New Principal Horn at Dallas Symphony

Daniel Hawkins has been named principal horn at the Dallas Symphony Orchestra, beginning on September 1, 2023. Hawkins has held the position of utility horn with the San Francisco Symphony since 2017, serving as associate principal horn for the 2019-20 season. Hawkins previously played with the San Antonio Symphony, Houston Symphony, Shepherd School Symphony Orchestra, Meadows Symphony Orchestra. and Southern Arkansas Symphony. Hawkins won first place in the International Horn Competition of America in 2022; was the award winner of the Music Teacher’s National Association Young Artist Competition in 2014; and won the Meadows School of the Arts Undergraduate and General Concerto Competition in 2012 and 2015. A native of Chandler, Texas, Hawkins began playing the horn at age 11, and studied at Stephen F. Austin State University at age 15. Hawkins studied at the Meadows School of the Arts at Southern Methodist University from 2012-2015, receiving a Bachelor of Music, and continued at the Shepherd School of Music at Rice University, where he received a Master of Music degree. Hawkins’s teachers include DSO Second Horn Haley Hoops, former DSO Principal Horn Greg Hustis, and William VerMeulen at Rice University.
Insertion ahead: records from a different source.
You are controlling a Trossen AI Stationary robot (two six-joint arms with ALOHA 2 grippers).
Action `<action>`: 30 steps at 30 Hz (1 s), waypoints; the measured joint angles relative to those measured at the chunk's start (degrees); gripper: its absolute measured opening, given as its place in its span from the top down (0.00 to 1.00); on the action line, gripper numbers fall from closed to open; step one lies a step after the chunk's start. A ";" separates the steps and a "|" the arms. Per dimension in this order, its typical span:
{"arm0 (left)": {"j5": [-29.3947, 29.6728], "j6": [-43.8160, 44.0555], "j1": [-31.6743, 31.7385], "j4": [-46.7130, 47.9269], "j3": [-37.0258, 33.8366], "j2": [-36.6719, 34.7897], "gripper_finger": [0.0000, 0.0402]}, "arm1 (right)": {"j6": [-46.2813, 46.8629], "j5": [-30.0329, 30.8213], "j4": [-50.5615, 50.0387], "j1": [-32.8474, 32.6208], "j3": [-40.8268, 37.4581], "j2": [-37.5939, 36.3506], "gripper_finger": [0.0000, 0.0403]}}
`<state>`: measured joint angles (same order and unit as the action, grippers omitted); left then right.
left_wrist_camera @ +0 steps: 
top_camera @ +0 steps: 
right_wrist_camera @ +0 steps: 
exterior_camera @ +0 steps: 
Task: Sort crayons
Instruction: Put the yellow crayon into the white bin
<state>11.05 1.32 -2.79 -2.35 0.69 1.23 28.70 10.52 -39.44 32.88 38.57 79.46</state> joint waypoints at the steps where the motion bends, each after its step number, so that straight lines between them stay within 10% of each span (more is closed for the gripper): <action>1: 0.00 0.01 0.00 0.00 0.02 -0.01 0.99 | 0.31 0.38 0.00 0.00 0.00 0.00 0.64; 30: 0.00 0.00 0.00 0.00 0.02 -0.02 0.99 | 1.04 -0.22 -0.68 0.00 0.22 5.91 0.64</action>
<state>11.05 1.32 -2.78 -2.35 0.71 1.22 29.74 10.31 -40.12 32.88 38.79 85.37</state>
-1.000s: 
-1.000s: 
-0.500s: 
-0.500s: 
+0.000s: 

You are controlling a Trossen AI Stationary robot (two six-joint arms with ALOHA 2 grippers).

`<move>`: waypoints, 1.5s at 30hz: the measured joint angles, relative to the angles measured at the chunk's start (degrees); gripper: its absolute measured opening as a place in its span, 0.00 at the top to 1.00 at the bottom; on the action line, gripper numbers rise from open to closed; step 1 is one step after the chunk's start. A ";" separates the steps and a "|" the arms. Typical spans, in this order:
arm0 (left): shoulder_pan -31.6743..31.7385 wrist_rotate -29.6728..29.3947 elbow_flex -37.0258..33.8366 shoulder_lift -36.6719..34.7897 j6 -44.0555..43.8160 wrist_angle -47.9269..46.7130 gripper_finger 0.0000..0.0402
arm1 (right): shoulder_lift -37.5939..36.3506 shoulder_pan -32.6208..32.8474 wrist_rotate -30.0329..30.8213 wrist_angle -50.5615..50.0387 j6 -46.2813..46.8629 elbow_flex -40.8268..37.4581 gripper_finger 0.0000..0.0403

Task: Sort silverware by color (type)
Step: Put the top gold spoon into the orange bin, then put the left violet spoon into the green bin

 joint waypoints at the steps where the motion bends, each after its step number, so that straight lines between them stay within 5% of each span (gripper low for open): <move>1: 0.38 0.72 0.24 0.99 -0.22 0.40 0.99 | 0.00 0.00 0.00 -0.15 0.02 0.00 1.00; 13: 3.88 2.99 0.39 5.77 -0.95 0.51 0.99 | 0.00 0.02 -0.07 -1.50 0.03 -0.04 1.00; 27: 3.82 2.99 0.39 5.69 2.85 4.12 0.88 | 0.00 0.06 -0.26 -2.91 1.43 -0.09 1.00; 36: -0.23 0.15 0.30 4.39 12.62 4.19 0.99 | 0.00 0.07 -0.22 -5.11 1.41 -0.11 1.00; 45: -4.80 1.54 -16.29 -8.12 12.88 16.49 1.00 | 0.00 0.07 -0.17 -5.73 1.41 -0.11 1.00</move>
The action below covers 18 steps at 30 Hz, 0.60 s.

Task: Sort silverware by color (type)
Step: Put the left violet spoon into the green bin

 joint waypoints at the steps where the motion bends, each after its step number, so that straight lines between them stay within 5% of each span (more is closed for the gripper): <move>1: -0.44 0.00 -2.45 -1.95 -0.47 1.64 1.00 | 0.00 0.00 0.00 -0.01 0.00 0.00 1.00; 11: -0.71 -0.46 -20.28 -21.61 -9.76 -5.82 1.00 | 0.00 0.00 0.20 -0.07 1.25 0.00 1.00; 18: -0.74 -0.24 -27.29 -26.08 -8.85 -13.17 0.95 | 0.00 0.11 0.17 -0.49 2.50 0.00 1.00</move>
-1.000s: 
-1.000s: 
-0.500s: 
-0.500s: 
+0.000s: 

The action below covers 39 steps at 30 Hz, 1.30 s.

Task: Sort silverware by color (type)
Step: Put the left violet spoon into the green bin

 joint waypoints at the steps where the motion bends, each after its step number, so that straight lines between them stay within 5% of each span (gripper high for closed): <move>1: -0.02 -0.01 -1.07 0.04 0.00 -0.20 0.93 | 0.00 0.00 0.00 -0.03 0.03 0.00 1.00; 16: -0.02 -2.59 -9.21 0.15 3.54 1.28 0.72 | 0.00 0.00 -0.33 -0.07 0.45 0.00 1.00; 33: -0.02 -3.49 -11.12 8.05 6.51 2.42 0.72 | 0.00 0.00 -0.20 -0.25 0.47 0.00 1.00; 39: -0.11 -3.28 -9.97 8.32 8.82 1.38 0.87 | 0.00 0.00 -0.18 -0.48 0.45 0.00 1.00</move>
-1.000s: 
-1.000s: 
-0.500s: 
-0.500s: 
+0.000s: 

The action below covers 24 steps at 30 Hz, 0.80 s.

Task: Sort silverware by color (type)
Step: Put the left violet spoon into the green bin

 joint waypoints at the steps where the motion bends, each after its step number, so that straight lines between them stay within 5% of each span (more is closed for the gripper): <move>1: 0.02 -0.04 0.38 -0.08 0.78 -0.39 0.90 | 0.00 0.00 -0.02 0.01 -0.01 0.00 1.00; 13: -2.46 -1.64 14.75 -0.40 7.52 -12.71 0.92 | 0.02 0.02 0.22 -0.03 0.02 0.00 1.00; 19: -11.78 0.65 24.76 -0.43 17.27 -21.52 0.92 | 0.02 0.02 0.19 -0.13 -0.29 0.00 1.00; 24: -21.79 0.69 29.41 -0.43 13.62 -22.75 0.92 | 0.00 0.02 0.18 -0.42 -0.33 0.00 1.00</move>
New Haven Symphony’s Next Music Director: Perry So

In Thursday’s (7/20) New Haven Independent (CT), Brian Slattery writes, “The New Haven Symphony Orchestra has appointed conductor Perry So to be its next music director, beginning with the 2024-25 season…. So isn’t a stranger to New Haven. Born and raised in Hong Kong, he attended Yale as an undergraduate, where he studied literature, founded an orchestra, and conducted the undergraduate opera company. The NHSO was the first professional orchestra he heard in the U.S. He also met his wife, Anna Graber, here, and they lived here for 10 years while Graber got her PhD. So counts that his career started in New Haven—a career that has since taken him across the globe … ‘The level of musicianship [at the NHSO] is incredibly high,’ he says … So [succeeds] current music director Alasdair Neale, who So credits with spearheading the orchestra’s … forward-thinking, progressive stance on programming, one that expands the repertoire currently performed by most orchestras to include a diversity of composers from the past and a diversity of living composers … So doesn’t seek to burn the canon down, but to use the programming to interrogate the problems with it, and in the process, hopefully expand it.”